Israel Should Try to Defang Hamas without Toppling It

Feb. 22 2019

For the time being, Hamas has chosen to avoid outright war with the Jewish state, but instead to apply sustained, low-intensity pressure through its weekly border riots and organizing terrorist cells in the West Bank. Yet it is simultaneously engaged in a major military build-up, which suggests that it has not entirely been deterred by the previous three Gaza wars. Yaakov Lappin considers Jerusalem’s options:

In recent years, the Israel Defense Force’s southern command, which is responsible for much of the war planning for Gaza, identified a long-term truce as the best of bad options for Israel. This is based on the understanding that an Israeli invasion of Gaza and subsequent destruction of the Hamas regime would leave Israel in the unenviable position of being directly in charge of some two-million mostly hostile Gazans. This could lead to an open-ended and draining military occupation. . . .

Alternatively, Israel could demolish the Hamas regime and leave Gaza, putting it on a fast track to a “Somalia model” of anarchy and violence. In that scenario, . . . multiple jihadist armed gangs lacking a central ruling structure would appear, and Israel would be unable to project its military might to any single “return address” in Gaza. This would result in a loss of Israel’s deterrent force on Gaza to keep the region calm. This scenario would be considerably worse than the current status quo.

But a third option, in between the options of leaving Gaza as it is and toppling Hamas in a future war, may exist.

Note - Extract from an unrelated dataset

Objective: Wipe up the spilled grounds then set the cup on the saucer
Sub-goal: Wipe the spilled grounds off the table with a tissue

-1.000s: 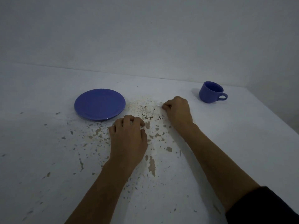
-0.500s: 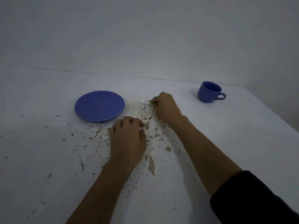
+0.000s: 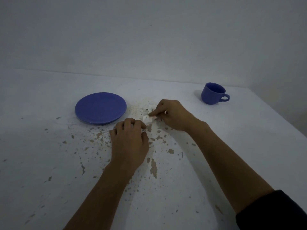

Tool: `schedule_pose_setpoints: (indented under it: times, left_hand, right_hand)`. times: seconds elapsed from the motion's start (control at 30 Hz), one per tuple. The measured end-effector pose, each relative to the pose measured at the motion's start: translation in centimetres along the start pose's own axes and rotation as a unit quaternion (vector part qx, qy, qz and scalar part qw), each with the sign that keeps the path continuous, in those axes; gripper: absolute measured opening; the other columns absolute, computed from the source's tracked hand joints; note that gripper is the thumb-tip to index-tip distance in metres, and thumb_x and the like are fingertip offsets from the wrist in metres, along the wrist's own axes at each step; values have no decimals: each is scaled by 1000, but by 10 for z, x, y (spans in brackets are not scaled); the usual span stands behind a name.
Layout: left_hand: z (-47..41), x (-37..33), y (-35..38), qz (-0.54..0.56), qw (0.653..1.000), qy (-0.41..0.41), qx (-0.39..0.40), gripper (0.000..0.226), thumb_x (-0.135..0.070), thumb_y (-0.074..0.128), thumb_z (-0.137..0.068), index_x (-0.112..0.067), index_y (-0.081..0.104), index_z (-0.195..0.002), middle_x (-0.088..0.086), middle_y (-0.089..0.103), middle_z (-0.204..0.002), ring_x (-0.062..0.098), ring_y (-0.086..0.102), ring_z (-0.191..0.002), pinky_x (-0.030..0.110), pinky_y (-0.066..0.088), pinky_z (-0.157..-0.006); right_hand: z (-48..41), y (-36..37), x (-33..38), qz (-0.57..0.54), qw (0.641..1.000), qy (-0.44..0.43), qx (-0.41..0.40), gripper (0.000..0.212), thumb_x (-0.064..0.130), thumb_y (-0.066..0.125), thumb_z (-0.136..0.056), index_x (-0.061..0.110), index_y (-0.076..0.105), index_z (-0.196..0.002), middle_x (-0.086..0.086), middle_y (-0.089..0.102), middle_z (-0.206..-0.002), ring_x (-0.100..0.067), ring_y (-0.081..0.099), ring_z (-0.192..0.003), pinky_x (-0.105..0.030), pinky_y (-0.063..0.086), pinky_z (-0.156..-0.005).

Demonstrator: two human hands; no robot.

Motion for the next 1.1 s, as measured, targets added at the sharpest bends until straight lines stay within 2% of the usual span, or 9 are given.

In this scenario, the IDF would decimate Hamas’s military wing in any future conflict but leave its political wing and police force in place. This would enable a rapid Israeli exit after a war, but avoid a Somalia-like fate for Gaza with its destructive implications for both Israelis and Gazans. . . .

On the one hand, Hamas’s police force is an intrinsic support system for Gaza’s terrorist-guerrilla forces. On the other hand, the police and domestic-security units play a genuine role in keeping order. Such forces have been used to repress Islamic State-affiliated cells that challenge Hamas’s rule. . . . Compared to the alternative scenarios of indefinite occupation or the “Somalia scenario,” a weakened Hamas might be the best and most realistic option.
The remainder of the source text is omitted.